_Work to be completed_
Each line in the entries below that holds the string "things" must be copied.

_Data for this exercise_

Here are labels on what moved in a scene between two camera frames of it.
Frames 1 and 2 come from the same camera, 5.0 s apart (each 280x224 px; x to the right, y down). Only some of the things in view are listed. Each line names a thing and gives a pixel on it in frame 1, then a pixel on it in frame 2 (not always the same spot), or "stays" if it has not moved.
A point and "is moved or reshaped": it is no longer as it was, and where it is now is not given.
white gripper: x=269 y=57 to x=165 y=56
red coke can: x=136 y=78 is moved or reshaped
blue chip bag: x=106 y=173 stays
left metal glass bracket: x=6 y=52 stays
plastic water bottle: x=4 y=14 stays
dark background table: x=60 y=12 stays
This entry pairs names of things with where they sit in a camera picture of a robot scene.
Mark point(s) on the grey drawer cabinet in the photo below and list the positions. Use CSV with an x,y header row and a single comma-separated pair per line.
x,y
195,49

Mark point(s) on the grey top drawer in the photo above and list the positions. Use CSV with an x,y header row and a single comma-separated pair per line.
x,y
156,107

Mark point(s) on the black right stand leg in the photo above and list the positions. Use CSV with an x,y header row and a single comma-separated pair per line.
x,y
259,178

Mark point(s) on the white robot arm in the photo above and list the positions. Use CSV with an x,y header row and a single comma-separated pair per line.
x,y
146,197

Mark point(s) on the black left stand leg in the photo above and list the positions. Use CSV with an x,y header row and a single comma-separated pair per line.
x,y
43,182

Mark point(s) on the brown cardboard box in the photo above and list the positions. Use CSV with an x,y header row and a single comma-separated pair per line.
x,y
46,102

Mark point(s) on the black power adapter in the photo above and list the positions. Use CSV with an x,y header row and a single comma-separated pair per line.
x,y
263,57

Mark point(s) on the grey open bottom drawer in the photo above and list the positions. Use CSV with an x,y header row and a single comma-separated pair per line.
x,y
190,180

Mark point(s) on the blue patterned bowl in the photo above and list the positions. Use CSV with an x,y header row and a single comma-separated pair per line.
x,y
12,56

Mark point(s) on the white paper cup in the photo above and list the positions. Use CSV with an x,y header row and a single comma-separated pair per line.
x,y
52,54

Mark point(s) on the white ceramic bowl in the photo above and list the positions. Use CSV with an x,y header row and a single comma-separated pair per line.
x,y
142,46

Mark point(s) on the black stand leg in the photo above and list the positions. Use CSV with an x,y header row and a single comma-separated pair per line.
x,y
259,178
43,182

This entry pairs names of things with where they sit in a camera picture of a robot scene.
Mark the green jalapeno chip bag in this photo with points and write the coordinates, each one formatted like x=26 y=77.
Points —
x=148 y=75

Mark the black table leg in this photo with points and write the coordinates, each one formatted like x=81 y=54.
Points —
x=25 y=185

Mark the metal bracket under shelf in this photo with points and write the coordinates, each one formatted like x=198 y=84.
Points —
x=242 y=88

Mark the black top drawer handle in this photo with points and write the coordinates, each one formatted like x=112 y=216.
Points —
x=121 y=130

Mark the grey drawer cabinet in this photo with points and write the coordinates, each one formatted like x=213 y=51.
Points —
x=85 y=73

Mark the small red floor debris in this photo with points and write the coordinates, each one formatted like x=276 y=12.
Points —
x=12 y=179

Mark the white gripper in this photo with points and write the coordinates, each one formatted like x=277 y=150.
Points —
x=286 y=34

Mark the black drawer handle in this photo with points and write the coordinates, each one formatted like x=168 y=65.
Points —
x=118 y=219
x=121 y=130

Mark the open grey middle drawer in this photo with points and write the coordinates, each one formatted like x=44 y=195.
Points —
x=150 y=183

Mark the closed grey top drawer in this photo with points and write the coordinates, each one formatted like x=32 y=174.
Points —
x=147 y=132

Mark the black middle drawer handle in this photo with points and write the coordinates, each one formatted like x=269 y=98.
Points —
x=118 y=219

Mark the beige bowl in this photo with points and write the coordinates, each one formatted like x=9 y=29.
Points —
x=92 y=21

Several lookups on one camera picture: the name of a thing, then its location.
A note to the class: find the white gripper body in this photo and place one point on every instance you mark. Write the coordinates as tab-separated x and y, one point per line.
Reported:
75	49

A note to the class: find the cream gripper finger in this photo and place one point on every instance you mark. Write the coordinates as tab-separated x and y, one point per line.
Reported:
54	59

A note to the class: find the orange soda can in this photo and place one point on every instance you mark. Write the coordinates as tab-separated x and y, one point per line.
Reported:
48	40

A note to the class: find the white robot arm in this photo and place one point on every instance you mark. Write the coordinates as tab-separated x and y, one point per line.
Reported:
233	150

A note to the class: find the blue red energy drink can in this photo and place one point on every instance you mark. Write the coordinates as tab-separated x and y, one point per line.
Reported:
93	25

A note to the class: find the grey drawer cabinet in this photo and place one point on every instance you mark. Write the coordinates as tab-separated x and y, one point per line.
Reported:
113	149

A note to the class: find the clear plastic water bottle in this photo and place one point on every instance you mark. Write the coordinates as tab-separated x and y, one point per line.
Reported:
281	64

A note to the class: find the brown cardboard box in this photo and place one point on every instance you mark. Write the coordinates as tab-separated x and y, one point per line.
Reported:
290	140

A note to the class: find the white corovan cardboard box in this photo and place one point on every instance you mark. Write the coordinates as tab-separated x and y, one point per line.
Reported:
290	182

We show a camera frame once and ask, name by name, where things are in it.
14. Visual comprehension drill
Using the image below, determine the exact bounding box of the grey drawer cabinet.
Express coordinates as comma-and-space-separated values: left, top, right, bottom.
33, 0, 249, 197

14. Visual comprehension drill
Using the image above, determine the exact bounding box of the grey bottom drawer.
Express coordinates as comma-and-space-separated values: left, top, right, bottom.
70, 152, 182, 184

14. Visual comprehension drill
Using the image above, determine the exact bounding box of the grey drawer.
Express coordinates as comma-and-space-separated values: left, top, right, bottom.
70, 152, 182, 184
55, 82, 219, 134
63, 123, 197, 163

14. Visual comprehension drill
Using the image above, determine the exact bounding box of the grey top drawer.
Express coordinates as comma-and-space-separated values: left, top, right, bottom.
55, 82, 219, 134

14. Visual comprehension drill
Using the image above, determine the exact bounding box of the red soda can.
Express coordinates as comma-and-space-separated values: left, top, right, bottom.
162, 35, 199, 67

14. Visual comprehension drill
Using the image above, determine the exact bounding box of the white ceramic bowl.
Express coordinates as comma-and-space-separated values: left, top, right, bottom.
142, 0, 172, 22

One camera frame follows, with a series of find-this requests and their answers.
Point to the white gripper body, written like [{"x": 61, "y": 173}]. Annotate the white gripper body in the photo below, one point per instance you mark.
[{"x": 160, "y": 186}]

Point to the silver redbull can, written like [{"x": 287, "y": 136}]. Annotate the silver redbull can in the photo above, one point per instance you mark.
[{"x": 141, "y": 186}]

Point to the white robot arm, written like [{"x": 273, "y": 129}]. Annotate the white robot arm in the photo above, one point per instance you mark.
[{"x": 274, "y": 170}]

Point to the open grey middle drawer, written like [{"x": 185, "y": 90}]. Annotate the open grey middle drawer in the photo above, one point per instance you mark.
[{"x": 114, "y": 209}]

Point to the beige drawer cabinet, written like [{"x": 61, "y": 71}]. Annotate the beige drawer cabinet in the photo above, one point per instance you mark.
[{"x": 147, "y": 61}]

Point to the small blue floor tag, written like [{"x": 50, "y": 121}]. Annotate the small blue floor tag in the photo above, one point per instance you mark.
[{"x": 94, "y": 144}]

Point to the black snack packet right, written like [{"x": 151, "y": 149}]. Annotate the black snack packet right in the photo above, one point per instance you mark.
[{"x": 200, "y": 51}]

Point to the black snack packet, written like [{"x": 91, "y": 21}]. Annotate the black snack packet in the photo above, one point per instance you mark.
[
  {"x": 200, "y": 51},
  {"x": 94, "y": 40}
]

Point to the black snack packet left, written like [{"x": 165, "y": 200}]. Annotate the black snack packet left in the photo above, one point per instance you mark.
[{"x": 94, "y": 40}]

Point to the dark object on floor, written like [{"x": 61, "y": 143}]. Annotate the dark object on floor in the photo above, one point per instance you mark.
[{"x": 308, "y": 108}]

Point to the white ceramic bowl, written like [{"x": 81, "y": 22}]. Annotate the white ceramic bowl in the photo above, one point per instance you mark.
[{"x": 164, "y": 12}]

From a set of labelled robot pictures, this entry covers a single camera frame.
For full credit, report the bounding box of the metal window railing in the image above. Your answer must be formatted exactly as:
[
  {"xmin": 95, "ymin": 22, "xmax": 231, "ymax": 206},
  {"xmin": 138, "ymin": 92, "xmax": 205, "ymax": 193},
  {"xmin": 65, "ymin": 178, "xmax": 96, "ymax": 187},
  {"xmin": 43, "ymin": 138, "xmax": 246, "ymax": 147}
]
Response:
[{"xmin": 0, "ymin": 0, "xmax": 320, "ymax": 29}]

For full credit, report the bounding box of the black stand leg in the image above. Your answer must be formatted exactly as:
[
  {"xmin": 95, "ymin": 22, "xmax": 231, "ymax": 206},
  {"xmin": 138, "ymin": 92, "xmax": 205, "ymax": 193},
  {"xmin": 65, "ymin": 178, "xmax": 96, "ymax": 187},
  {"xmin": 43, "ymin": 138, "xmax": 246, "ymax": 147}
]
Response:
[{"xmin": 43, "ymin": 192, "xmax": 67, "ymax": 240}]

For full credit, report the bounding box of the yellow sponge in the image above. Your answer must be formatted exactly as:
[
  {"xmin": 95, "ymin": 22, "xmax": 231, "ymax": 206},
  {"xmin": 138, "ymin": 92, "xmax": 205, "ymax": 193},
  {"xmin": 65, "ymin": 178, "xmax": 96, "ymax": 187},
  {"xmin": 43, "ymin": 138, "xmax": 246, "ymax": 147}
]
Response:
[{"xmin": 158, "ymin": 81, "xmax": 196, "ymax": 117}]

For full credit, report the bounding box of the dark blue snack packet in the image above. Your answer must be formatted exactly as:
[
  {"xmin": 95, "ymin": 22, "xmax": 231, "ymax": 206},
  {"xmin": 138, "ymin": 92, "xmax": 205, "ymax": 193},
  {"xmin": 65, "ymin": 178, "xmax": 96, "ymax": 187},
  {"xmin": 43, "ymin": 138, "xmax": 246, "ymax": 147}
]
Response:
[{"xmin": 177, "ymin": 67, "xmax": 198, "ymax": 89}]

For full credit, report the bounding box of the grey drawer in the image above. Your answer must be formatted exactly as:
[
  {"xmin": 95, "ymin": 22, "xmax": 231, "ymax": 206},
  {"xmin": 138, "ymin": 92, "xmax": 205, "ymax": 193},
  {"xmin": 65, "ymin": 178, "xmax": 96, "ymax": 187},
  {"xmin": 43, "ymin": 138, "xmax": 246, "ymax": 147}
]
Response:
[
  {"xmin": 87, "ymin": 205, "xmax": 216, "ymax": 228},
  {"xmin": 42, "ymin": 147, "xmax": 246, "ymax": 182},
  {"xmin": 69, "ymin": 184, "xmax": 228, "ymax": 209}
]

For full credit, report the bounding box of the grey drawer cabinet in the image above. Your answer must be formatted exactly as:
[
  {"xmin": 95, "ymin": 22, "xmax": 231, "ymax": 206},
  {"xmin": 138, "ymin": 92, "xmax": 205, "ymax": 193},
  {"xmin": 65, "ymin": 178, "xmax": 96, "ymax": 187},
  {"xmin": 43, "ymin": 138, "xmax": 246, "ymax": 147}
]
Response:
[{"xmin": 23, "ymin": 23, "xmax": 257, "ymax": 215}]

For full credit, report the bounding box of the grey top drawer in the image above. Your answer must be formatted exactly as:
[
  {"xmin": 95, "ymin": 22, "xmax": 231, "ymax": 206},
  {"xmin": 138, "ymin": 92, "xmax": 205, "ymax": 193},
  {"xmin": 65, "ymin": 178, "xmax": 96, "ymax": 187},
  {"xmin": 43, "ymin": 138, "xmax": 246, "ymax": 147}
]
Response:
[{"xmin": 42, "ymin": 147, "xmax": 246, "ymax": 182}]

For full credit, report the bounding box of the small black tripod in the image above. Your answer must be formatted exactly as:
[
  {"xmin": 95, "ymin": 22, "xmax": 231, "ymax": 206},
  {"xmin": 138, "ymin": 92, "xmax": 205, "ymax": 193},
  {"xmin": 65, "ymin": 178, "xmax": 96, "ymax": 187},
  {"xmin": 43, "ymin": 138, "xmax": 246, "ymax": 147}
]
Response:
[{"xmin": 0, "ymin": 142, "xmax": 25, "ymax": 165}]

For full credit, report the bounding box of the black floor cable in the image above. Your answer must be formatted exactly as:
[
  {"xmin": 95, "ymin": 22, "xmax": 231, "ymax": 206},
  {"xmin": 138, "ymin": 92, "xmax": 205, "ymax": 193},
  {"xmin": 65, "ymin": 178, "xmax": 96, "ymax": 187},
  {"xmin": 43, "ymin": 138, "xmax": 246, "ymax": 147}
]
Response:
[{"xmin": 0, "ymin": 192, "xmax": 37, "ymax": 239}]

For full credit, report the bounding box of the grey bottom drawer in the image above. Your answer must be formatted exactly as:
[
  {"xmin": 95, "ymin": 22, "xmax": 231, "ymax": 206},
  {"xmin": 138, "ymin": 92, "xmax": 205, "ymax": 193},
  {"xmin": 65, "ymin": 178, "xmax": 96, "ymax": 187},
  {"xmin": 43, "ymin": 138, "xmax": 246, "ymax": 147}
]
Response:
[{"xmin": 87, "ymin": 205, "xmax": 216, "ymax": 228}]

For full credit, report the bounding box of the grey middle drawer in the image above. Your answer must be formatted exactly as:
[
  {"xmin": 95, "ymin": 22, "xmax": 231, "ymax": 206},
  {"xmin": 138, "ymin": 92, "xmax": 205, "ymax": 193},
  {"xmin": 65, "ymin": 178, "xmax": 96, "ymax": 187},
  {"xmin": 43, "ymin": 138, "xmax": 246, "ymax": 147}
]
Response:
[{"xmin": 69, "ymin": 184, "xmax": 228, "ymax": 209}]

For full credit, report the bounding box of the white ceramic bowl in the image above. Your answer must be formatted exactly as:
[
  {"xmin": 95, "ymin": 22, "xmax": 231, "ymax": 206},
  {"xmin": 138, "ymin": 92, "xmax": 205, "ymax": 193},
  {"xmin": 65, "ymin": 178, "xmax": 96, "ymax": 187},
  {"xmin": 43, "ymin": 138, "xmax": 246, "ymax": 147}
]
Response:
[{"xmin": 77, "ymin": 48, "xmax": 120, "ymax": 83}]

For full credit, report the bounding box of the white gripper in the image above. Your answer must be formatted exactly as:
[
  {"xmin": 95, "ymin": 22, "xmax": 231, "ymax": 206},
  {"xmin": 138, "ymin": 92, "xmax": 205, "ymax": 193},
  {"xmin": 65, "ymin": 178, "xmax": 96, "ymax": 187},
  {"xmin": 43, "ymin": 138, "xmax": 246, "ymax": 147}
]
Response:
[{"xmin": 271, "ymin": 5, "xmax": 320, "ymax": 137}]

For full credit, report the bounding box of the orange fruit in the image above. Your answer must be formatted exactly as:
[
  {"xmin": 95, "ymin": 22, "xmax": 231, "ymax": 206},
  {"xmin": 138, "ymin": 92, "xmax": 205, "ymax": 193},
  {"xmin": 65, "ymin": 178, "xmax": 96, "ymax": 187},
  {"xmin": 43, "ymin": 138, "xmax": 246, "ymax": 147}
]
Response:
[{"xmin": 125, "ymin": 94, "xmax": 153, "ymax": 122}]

_Solution for this task_
Frames 1 and 2 come from the same camera, 5.0 s apart (each 280x224 px; x to the right, y down). Only some of the things in view are listed. Each line names a thing and gives a pixel on it in frame 1, then a pixel on it in frame 2 (not always the same spot), or "stays" if it has not moved.
This entry pairs names of things with where they sit in a camera picture of a robot scene.
This entry pairs names of things with where they sit in a camera picture of a robot scene.
We show a camera frame once and ask, name by name, where things are in it.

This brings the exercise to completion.